On Wed, Sep 28, 2022 at 5:55 AM Qais Yousef <qais.yousef@arm.com> wrote:
> On 09/21/22 01:25, John Stultz wrote:
> > diff --git a/include/linux/interrupt.h b/include/linux/interrupt.h
> > index a749a8663841..1d126b8495bc 100644
> > --- a/include/linux/interrupt.h
> > +++ b/include/linux/interrupt.h
> > @@ -582,6 +582,12 @@ enum
> >   * _ IRQ_POLL: irq_poll_cpu_dead() migrates the queue
> >   */
> >  #define SOFTIRQ_HOTPLUG_SAFE_MASK (BIT(RCU_SOFTIRQ) | BIT(IRQ_POLL_SOFTIRQ))
> > +/* Softirq's where the handling might be long: */
> > +#define LONG_SOFTIRQ_MASK ((1 << NET_TX_SOFTIRQ)       | \
> > +                        (1 << NET_RX_SOFTIRQ)       | \
> > +                        (1 << BLOCK_SOFTIRQ)        | \
> > +                        (1 << IRQ_POLL_SOFTIRQ) | \
> > +                        (1 << TASKLET_SOFTIRQ))
>
> I'm not sure about the TASKLET. I can understand NET and BLOCK require high
> throughput, hence could end up in softirq for a long time. But TASKLET seems
> allowing sloppiness. I don't feel strongly about it, but worth debating if we
> really need to include it.

That's fair. Digging through the patch history in the Android trees,
the first pass was for all softirqs but then restricted to remove
known short-running ones.
>From the bug history and what I can directly reproduce, the net and
block softirqs have definitely caused trouble, but I don't see a
specific example from TASKLET,  so I'm ok dropping that for now, and
should we get specific evidence we can argue for it in a future patch.

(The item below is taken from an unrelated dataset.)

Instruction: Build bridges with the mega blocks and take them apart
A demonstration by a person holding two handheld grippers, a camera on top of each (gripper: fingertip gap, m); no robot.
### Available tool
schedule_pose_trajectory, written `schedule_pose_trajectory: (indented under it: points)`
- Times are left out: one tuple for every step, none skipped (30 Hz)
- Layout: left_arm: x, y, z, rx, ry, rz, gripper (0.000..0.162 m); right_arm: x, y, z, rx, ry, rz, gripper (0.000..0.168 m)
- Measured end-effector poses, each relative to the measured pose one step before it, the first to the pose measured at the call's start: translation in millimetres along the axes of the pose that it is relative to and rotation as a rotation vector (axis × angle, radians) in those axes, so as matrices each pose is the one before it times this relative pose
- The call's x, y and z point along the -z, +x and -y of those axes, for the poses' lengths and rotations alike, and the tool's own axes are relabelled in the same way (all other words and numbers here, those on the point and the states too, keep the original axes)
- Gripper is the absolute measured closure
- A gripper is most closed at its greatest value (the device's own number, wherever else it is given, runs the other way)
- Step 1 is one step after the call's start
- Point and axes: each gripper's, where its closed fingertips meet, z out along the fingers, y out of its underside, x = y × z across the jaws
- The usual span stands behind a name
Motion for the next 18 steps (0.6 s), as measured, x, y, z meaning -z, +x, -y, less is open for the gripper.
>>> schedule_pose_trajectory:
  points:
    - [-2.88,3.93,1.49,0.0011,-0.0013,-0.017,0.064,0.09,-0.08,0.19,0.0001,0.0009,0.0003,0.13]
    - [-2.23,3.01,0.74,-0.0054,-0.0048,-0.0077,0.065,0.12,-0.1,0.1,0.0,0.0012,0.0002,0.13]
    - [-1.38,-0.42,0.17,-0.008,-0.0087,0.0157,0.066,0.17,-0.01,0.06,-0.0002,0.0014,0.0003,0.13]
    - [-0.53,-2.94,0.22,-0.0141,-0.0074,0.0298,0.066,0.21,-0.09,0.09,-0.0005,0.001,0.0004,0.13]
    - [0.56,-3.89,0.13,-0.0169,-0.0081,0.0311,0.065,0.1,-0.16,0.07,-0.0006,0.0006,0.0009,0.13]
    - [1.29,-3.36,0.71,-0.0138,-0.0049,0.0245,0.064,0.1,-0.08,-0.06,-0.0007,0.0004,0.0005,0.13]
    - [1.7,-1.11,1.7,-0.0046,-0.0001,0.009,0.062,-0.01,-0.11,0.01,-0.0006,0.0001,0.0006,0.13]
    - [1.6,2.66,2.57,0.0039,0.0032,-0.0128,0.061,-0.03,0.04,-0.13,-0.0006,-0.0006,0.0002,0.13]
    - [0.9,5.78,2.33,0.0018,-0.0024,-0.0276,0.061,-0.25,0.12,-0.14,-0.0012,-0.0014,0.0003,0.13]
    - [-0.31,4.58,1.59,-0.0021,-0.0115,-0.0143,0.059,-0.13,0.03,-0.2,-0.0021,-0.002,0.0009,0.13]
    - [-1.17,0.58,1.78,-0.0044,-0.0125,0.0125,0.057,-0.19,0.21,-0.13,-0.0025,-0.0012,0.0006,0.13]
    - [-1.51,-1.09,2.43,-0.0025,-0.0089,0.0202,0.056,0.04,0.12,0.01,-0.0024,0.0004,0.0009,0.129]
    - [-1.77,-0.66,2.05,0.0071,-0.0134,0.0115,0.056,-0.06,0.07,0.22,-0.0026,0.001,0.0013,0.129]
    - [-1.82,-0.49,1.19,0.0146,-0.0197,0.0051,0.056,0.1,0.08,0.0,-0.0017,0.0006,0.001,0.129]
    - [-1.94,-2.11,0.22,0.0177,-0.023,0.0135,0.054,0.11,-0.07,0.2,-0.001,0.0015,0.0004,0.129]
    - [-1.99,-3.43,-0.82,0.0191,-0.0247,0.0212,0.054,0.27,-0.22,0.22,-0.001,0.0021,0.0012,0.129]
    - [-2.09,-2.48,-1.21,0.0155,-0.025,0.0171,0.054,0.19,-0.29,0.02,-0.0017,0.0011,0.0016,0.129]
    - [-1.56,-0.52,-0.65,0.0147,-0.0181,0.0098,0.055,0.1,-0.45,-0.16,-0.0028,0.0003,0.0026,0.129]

So I'll drop TASKLET from the list here. Thanks for the suggestion!

> > @@ -1284,6 +1284,16 @@ config SCHED_AUTOGROUP
> >         desktop applications.  Task group autogeneration is currently based
> >         upon task session.
> >
> > +config RT_SOFTIRQ_OPTIMIZATION
> > +     bool "Improve RT scheduling during long softirq execution"
> > +     depends on SMP
>
> Not sure if we need to depend on !PREEMPT_RT. This optimization might not be
> desired for those systems. I'll defer to PREEMPT_RT folks to decide on that.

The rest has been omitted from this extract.